Well..Im actually going to
Well..Im actually going to visit MY adult kids next month. I have very little personal possessions and everything is in the process of being LOCKED UP!No one will have the key to the room where my stuff is. And, I am not going to have a return date. I am going to get myself recharged and DH doesnt want me to go. Its been 2 years since i seen my kids because his familys needs came before mine. I didnt want this life. So, Im leaving with the thought of only returning for my stuff.I have no authority, no role and no purpose other than to help this family. I dont get it.
Good idea. Have a nice visit
Good idea. Have a nice visit and take your time. When you get back see if his attitude towards you has changed. At this point he has zero respect for you and I also don't see any reason to stay.
I really don't expect any change but ya gotta give him the opportunity because you like the guy after all. But I know he's going to back up his kids every time. Unless the kids say "Hey Dad watch this" and slams a hammer into your laptop he is not going to belive his kids can do wrong.
So you can live in a house where you lock your bedroom/office door all the time or you can leave.
Thanks All..Here is the
Thanks All..Here is the continuing dilemma. I am trying to see all sides of the situation. I am perplexed at making a decision.I am having to put myself in an unselfish place to see their situation. I see that my DH is overwhelmed with the responsibility, emotional and physical needs of the children added to my demands.I see 5 damaged children who we rescued and now need support and love.The kids needs seem to outweigh my own and I often feel compassion for them. Who wouldnt?
Yet, I also must see my side of things to be balanced. I did not want to be a mom, again.You know, the coordinating and caring role. I wanted a life with just DH(with skid visitation). I wanted DH to go on vacations and do spontaneous fun stuff with, but I cant because the skids NEED him.I also feel I have lost my spouse to the skids as he makes them his priority.

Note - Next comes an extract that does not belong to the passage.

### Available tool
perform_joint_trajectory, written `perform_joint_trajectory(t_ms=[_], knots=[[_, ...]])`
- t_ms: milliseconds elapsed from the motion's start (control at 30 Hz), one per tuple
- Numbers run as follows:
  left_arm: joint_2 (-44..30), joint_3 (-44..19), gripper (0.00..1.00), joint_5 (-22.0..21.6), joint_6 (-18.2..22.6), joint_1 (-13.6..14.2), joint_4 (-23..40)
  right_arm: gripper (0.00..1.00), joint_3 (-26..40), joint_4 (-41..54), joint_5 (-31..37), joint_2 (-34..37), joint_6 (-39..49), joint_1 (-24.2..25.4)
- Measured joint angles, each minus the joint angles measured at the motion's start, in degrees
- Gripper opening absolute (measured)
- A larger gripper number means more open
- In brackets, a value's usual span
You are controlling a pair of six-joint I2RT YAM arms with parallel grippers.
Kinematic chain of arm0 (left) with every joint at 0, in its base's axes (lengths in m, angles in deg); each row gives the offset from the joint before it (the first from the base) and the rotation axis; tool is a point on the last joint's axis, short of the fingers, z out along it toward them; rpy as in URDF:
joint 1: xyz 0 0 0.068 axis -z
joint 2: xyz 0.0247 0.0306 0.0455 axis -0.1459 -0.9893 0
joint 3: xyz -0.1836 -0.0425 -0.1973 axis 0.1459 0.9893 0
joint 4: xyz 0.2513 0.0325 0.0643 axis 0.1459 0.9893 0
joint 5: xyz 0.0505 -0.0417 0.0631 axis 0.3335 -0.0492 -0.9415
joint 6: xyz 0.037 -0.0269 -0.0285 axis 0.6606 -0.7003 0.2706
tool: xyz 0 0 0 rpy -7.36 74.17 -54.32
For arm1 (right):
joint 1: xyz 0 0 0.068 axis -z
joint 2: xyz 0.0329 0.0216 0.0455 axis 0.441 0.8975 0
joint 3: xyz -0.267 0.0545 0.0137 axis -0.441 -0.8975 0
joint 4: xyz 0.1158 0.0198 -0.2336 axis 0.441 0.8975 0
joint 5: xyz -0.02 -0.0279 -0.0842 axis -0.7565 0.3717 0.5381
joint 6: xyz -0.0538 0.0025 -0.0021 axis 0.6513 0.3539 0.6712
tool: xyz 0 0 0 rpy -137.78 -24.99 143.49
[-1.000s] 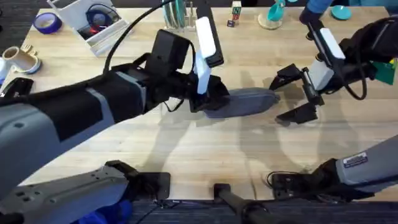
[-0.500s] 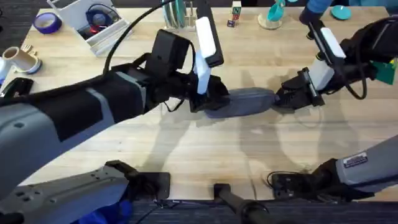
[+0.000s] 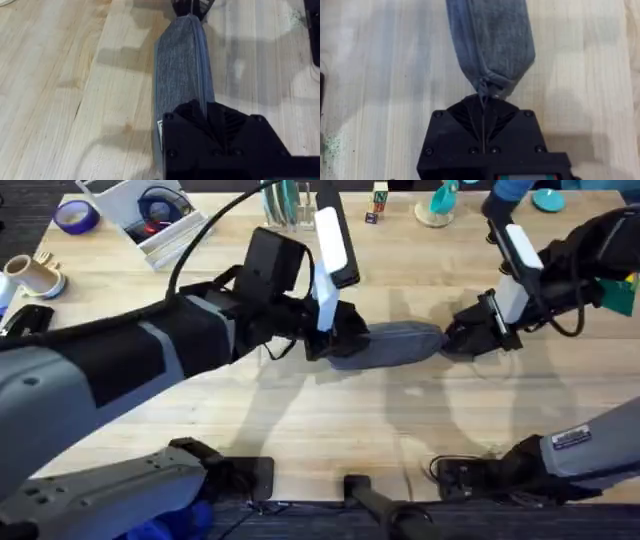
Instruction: Unzip the bag, pick up the pens from the table one at a time and place them inside, then zip the bag closed.
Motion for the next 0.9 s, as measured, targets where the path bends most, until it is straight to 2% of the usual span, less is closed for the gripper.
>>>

So..I need to take responsibility for my life.I need to do the right thing besides how I feel, right? I often think..if God put these skids in my life, well He will provide. However, I just do not know what my roles are..what expectations are..and options? I dont even know if there is a relationship with DH as all we focus on is his kids.Where the heck do I fit in all this??And if I leave, where do I go?I cant escape the feelings that I abandoned them!So, maybe Im physically with them, yet emotionally detached and doing my own thing..that seems like a nightmare.